> DIRECTIONS FOR THIS TASK: Copy each line below holding "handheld".

> ENTRIES SUPPLIED:
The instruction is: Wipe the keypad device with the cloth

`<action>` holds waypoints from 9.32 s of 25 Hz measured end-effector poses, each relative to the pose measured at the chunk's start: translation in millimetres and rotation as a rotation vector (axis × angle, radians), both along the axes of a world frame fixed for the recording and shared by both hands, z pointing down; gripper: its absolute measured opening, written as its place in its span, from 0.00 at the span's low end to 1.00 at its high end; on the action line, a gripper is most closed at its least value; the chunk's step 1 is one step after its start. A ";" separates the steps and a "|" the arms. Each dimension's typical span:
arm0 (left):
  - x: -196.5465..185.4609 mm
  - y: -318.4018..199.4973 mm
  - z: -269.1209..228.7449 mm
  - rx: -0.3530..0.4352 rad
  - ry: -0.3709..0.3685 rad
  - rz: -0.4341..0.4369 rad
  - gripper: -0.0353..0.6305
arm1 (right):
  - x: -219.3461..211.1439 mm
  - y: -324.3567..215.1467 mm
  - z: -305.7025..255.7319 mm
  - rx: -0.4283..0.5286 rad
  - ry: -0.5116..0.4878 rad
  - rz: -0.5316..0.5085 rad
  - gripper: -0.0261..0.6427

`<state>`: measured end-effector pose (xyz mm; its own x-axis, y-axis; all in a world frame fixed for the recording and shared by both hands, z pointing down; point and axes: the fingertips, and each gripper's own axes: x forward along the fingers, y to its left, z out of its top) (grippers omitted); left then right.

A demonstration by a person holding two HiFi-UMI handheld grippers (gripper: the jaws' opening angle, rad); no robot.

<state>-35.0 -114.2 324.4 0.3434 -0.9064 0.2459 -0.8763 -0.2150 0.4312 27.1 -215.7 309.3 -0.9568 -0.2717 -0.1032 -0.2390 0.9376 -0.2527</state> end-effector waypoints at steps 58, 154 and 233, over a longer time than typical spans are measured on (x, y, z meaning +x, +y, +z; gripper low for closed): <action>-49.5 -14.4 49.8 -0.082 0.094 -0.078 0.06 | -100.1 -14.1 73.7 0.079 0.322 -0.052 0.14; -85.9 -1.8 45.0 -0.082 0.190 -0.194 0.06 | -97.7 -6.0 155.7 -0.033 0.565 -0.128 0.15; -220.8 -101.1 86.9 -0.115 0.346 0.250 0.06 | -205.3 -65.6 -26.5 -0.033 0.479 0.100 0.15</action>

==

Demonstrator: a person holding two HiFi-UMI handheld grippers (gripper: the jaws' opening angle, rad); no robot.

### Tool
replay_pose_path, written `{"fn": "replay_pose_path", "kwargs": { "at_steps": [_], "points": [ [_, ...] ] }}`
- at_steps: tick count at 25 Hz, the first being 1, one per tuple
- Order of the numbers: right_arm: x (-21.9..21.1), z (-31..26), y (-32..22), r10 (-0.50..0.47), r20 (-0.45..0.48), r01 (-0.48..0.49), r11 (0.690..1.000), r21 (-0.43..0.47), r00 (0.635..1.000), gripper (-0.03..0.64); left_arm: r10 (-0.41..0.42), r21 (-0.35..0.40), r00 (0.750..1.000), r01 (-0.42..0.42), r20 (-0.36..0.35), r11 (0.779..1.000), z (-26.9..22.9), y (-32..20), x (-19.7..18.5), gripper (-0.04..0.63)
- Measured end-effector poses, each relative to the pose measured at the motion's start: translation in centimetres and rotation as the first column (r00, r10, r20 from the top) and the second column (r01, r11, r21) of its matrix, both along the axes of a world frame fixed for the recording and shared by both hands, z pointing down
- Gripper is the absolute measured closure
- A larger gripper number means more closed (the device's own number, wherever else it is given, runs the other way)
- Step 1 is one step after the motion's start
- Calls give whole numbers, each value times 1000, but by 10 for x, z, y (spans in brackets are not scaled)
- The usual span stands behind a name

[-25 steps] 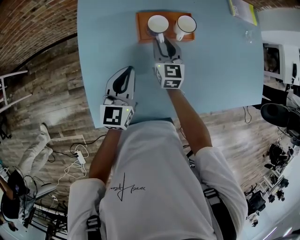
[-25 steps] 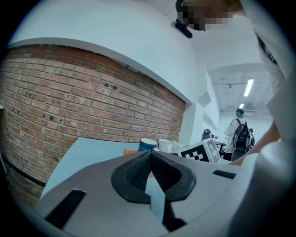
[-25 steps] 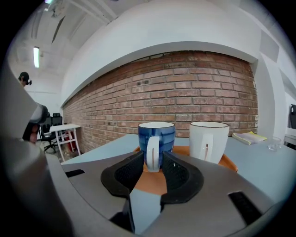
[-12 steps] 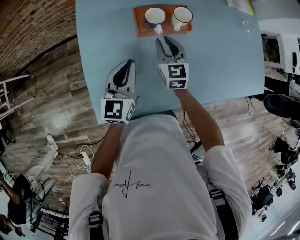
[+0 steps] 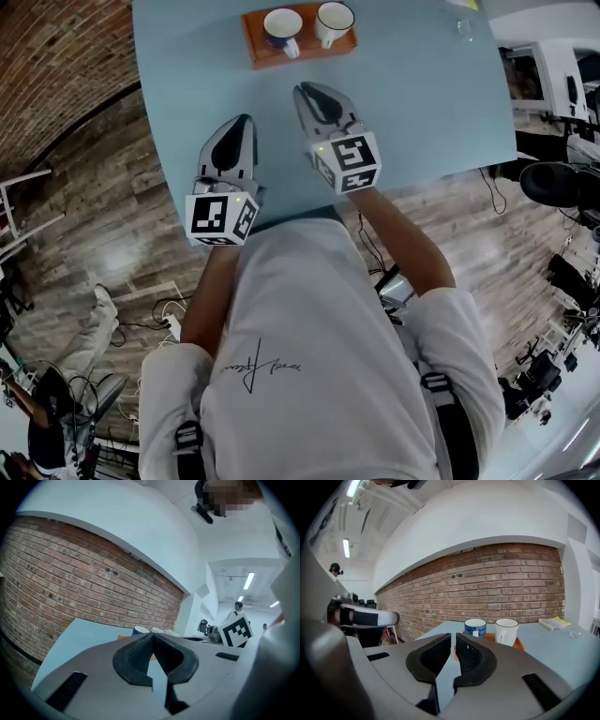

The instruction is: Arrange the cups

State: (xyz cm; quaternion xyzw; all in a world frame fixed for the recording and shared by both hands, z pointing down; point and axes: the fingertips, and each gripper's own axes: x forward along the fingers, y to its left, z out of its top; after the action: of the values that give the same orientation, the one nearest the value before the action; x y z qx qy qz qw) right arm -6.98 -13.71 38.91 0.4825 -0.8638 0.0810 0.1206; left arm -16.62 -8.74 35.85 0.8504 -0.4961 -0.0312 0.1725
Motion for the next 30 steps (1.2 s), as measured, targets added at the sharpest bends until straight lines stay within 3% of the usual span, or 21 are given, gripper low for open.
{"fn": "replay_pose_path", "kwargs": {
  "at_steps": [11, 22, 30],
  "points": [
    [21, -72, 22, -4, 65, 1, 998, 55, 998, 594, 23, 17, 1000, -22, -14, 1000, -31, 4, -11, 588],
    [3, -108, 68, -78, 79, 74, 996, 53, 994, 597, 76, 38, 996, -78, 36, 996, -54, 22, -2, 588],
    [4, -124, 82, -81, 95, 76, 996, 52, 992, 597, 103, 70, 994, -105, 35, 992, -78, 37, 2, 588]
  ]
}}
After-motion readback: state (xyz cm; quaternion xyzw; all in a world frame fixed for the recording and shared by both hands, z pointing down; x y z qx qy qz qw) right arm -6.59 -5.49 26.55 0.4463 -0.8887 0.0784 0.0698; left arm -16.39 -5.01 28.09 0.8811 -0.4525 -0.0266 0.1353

> THE COMPLETED TASK:
A demonstration by a person holding two HiFi-UMI handheld grippers (gripper: the jaws' opening angle, rad); no robot.
Demonstrator: a person holding two HiFi-UMI handheld grippers (gripper: the jaws' opening angle, rad); no robot.

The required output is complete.